Area city and school leaders need to make sure their legislative wish lists are finalized — the 83rd regular session of the Texas Legislature is scheduled to get under way Jan. 8.
Taxpayers should pay attention, as well. There’s still time to bend the ear of a city council member or school board member if you have a particular concern or don’t feel that one of your priorities will be included on the directives they plan to send to the State Capitol.
Or, if you want to bypass your local city and school officials and deliver your message personally, get on the telephone to your state representative or senator and make sure they listen to your viewpoints.
Who knows? The upcoming legislative session could offer some interesting opportunities.
Thanks to redistricting and the odd election schedule, there have been high levels of turnover in both the Texas House and Senate. Brandon Aghamalian, a lobbyist with Focused Advocacy, which lobbies for the city of Denton at the state level, said recently that more than 75 members of both houses are starting as either freshman or sophomore legislators, and that many of the newcomers didn’t come up through the ranks by serving on local elected bodies.
But even if your state representatives didn’t change, new faces elsewhere offer great potential. Some of these newcomers could be recruited to support issues of local interest — new alliances could be forged.
It may be time to break out that old tried-and-true political tactic of trading back scratches.
Denton City Council members have been discussing priorities for the city’s legislative agenda. Council members are looking for efforts to reform payday lending practices, to retain local control over natural gas drilling and production and to re-establish local authority following an unfavorable state court decision on vested rights earlier this year.
Overall, Texas cities will need to be defensive during the upcoming session, Aghamalian told council members.
Focused Advocacy and the city staff have recommended that Denton’s top priority issues be to preserve local budgeting authority and revenue sources, local control of zoning and land use planning and local control of Denton Municipal Electric.
Focused Advocacy and the city staff also recommended a slate of general priorities in several categories, including revenue and taxation, land use and resources, utilities, transportation and public safety. Other government priorities would include advocating for legislation that is helpful to the University of North Texas, Texas Woman’s University and the Denton school district.
School officials have also been working to prepare for the upcoming session.
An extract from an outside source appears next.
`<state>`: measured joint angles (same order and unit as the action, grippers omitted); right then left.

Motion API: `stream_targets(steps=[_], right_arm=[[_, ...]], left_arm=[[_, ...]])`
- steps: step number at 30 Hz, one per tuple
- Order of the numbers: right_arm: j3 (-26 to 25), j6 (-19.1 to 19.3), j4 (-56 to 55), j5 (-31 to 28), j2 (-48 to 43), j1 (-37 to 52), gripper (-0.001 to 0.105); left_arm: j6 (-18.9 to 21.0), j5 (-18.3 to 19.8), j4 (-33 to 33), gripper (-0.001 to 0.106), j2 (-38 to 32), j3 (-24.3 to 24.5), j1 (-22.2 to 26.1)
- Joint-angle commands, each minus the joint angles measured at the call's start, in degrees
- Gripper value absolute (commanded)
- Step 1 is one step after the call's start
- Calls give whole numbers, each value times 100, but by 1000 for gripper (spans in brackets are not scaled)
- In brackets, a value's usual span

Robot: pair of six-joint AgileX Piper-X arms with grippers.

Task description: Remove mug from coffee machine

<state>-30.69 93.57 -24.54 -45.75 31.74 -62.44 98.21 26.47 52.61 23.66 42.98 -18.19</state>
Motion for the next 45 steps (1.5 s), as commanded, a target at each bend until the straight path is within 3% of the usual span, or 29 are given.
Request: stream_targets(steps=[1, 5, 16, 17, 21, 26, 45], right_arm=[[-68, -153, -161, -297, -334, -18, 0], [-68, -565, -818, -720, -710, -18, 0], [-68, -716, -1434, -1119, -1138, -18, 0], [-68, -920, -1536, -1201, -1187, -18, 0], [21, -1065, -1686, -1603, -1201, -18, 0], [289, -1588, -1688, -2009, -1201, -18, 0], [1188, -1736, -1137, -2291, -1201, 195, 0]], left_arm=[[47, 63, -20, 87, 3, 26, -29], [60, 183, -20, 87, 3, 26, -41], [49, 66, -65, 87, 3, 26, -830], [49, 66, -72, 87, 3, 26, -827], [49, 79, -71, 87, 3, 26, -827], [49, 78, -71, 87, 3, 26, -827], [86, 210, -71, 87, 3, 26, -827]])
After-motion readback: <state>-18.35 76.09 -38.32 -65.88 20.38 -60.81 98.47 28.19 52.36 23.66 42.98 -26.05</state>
About 80 representatives of school districts in Denton, Parker, Wise and Tarrant counties recently gathered in Denton to attend the Greater North Texas Community Engagement Symposium, where they discussed legislative priorities and planned to present a unified voice to state legislators on the issue of public education funding.
Strategy sessions in Denton and other cities and the joint effort by school districts provide a good start, but effective follow-up must now be our priority. We need to encourage state legislators to take a clean look at the issues that concern us, to make sure that local priorities aren’t overlooked when the deals are made in Austin.